**** Provided information
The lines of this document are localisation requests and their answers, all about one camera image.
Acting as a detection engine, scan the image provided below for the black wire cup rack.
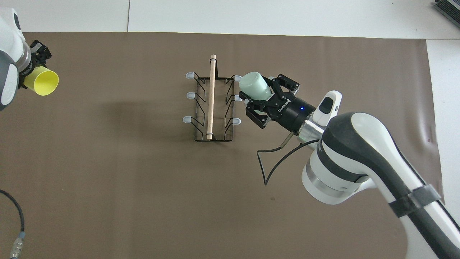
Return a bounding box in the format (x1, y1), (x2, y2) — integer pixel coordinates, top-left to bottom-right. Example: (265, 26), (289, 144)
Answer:
(183, 54), (243, 143)

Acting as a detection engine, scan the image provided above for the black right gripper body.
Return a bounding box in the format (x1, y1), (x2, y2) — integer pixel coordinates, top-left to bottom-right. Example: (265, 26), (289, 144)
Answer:
(269, 94), (317, 133)

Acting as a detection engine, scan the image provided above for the yellow plastic cup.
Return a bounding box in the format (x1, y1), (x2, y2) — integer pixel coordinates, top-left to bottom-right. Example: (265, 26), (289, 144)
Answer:
(22, 69), (59, 96)

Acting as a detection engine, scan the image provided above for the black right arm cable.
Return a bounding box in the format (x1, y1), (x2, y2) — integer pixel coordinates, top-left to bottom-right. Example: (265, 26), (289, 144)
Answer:
(257, 131), (321, 186)

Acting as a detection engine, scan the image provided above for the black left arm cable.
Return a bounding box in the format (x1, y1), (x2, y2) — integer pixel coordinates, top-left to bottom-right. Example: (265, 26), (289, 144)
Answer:
(0, 189), (26, 259)

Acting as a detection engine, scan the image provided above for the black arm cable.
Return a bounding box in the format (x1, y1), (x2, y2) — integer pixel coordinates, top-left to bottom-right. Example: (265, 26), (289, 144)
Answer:
(0, 189), (26, 259)
(257, 131), (321, 186)

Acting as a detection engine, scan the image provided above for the brown paper table mat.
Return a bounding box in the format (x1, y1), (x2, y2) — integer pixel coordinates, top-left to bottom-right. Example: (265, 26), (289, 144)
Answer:
(0, 32), (452, 259)

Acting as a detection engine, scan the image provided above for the grey ribbed device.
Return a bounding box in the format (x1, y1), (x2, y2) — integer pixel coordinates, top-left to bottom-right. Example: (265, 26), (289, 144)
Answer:
(434, 0), (460, 18)

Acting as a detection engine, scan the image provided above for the pale green plastic cup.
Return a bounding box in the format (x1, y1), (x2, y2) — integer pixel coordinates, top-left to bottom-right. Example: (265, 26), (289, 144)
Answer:
(239, 72), (274, 101)

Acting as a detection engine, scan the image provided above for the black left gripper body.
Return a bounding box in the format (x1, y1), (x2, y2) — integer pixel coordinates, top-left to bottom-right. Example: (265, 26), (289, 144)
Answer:
(18, 54), (38, 80)

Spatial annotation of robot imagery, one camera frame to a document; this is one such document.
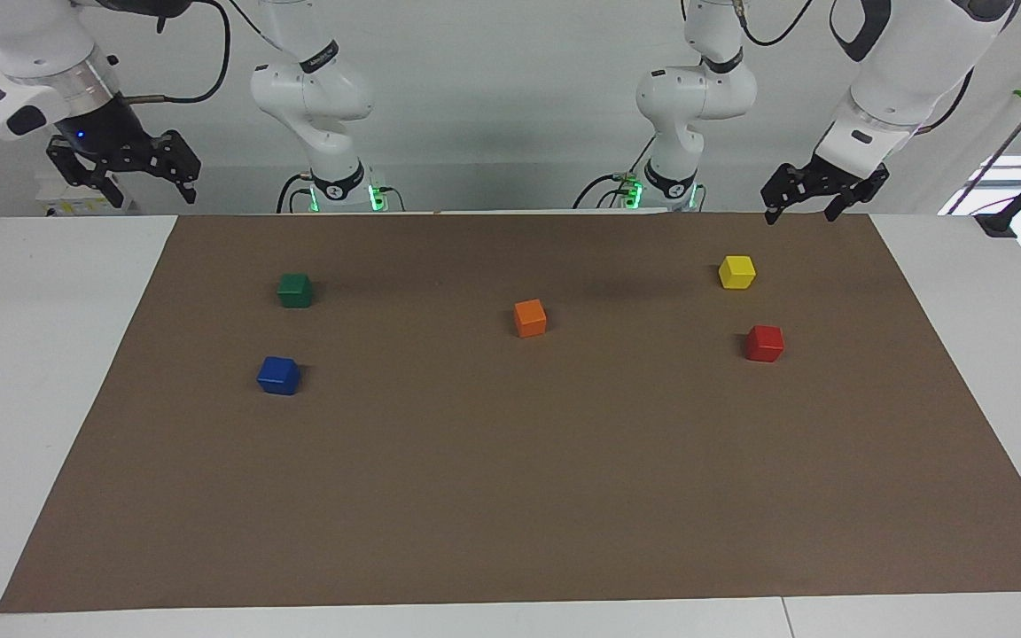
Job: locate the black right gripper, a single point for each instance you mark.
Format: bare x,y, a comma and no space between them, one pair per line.
103,128

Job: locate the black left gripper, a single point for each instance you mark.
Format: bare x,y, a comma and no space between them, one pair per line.
840,175

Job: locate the red block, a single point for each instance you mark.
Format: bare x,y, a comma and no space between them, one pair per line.
764,345

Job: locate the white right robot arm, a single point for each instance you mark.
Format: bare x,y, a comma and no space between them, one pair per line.
315,89

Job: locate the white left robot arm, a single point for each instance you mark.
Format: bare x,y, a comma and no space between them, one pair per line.
697,93

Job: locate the yellow block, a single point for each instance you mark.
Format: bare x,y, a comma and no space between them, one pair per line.
736,273

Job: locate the green block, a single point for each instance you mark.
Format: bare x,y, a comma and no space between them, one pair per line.
294,291

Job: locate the blue block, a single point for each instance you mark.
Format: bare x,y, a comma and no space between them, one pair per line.
277,377

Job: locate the orange block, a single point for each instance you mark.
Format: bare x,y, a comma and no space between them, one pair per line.
530,319

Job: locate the white box with yellow label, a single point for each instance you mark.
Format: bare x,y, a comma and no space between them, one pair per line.
67,202

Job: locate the brown table mat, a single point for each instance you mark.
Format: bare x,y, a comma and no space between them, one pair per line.
510,478

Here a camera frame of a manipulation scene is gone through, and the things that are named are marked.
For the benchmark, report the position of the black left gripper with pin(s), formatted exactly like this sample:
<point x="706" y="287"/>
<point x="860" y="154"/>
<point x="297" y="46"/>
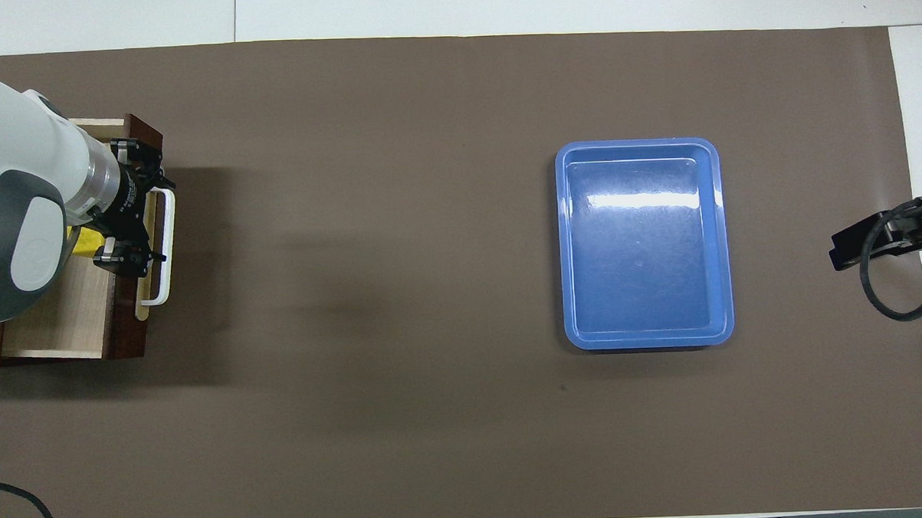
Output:
<point x="122" y="203"/>

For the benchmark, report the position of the yellow cube block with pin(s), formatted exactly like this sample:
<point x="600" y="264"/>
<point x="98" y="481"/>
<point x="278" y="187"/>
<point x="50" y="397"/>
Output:
<point x="86" y="243"/>

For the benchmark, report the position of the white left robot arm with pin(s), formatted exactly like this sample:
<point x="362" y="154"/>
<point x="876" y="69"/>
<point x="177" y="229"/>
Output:
<point x="14" y="190"/>

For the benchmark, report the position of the brown paper table mat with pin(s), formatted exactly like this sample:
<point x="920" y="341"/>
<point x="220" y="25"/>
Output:
<point x="352" y="217"/>

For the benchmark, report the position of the blue plastic tray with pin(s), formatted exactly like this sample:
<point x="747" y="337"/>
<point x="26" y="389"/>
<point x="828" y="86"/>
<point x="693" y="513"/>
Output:
<point x="647" y="306"/>
********
Exercise details: With the images excluded, output every record verbatim.

Result for this exercise:
The lines of this document are localisation requests and their answers, all about one camera image.
Acting as a detection engine, scan the image provided below for the black wire cup rack.
Return a bounding box in the format (x1, y1), (x2, y2) — integer pixel coordinates, top-left to bottom-right. Example: (265, 26), (289, 144)
Answer:
(183, 54), (243, 143)

Acting as a detection engine, scan the image provided above for the black right gripper body.
Return a bounding box in the format (x1, y1), (x2, y2) — integer pixel coordinates, top-left to bottom-right. Example: (265, 26), (289, 144)
Answer:
(269, 94), (317, 133)

Acting as a detection engine, scan the image provided above for the yellow plastic cup.
Return a bounding box in the format (x1, y1), (x2, y2) — integer pixel coordinates, top-left to bottom-right. Example: (265, 26), (289, 144)
Answer:
(22, 69), (59, 96)

Acting as a detection engine, scan the image provided above for the black right arm cable.
Return a bounding box in the format (x1, y1), (x2, y2) — integer pixel coordinates, top-left to bottom-right. Example: (265, 26), (289, 144)
Answer:
(257, 131), (321, 186)

Acting as a detection engine, scan the image provided above for the black left arm cable.
Return a bounding box in the format (x1, y1), (x2, y2) — integer pixel coordinates, top-left to bottom-right. Example: (265, 26), (289, 144)
Answer:
(0, 189), (26, 259)

Acting as a detection engine, scan the image provided above for the black arm cable.
Return a bounding box in the format (x1, y1), (x2, y2) — integer pixel coordinates, top-left to bottom-right. Example: (265, 26), (289, 144)
Answer:
(0, 189), (26, 259)
(257, 131), (321, 186)

Acting as a detection engine, scan the image provided above for the brown paper table mat.
Return a bounding box in the format (x1, y1), (x2, y2) — integer pixel coordinates, top-left to bottom-right. Example: (265, 26), (289, 144)
Answer:
(0, 32), (452, 259)

Acting as a detection engine, scan the image provided above for the grey ribbed device.
Return a bounding box in the format (x1, y1), (x2, y2) — integer pixel coordinates, top-left to bottom-right. Example: (265, 26), (289, 144)
Answer:
(434, 0), (460, 18)

Acting as a detection engine, scan the image provided above for the pale green plastic cup.
Return a bounding box in the format (x1, y1), (x2, y2) — integer pixel coordinates, top-left to bottom-right. Example: (265, 26), (289, 144)
Answer:
(239, 72), (274, 101)

Acting as a detection engine, scan the image provided above for the black left gripper body.
Return a bounding box in the format (x1, y1), (x2, y2) — integer pixel coordinates, top-left to bottom-right. Example: (265, 26), (289, 144)
Answer:
(18, 54), (38, 80)

Spatial annotation of robot imagery, one camera frame to a document; this is one such document.
Job: locate the black right gripper, a single point for each instance you mark.
Format: bare x,y, a comma and no space between them, one pair per line.
103,128

Job: locate the black left gripper, a single point for each instance you mark.
Format: bare x,y, a comma and no space between them, one pair per line.
840,175

Job: locate the red block, a single point for each instance you mark.
Format: bare x,y, a comma and no space between them, one pair per line.
764,345

Job: locate the white right robot arm, a single point for each instance you mark.
Format: bare x,y, a comma and no space between them, one pair per line.
315,89

Job: locate the white left robot arm, a single point for each instance you mark.
Format: bare x,y, a comma and no space between them, one pair per line.
697,93

Job: locate the yellow block, a single point for each instance you mark.
Format: bare x,y, a comma and no space between them, one pair per line.
736,273

Job: locate the green block, a single point for each instance you mark.
Format: bare x,y, a comma and no space between them, one pair per line.
294,291

Job: locate the blue block, a single point for each instance you mark.
Format: bare x,y, a comma and no space between them, one pair per line.
277,377

Job: locate the orange block, a single point for each instance you mark.
Format: bare x,y, a comma and no space between them, one pair per line.
530,319

Job: locate the white box with yellow label, a single point for each instance you mark.
Format: bare x,y, a comma and no space between them, one pair per line.
67,202

Job: locate the brown table mat, a single point for each instance you mark.
Format: bare x,y, a comma and no space between them, one pair per line.
510,478

Here a camera frame of a manipulation scene is gone through, and the things that are named are marked.
For the benchmark, report the position of the black left gripper with pin(s), formatted exactly like this sample:
<point x="706" y="287"/>
<point x="860" y="154"/>
<point x="297" y="46"/>
Output:
<point x="122" y="203"/>

For the benchmark, report the position of the yellow cube block with pin(s), formatted exactly like this sample:
<point x="600" y="264"/>
<point x="98" y="481"/>
<point x="278" y="187"/>
<point x="50" y="397"/>
Output:
<point x="86" y="243"/>

For the benchmark, report the position of the white left robot arm with pin(s), formatted exactly like this sample:
<point x="362" y="154"/>
<point x="876" y="69"/>
<point x="177" y="229"/>
Output:
<point x="14" y="190"/>

For the benchmark, report the position of the brown paper table mat with pin(s), formatted exactly like this sample:
<point x="920" y="341"/>
<point x="220" y="25"/>
Output:
<point x="352" y="217"/>

For the benchmark, report the position of the blue plastic tray with pin(s), formatted exactly like this sample:
<point x="747" y="337"/>
<point x="26" y="389"/>
<point x="828" y="86"/>
<point x="693" y="513"/>
Output:
<point x="647" y="306"/>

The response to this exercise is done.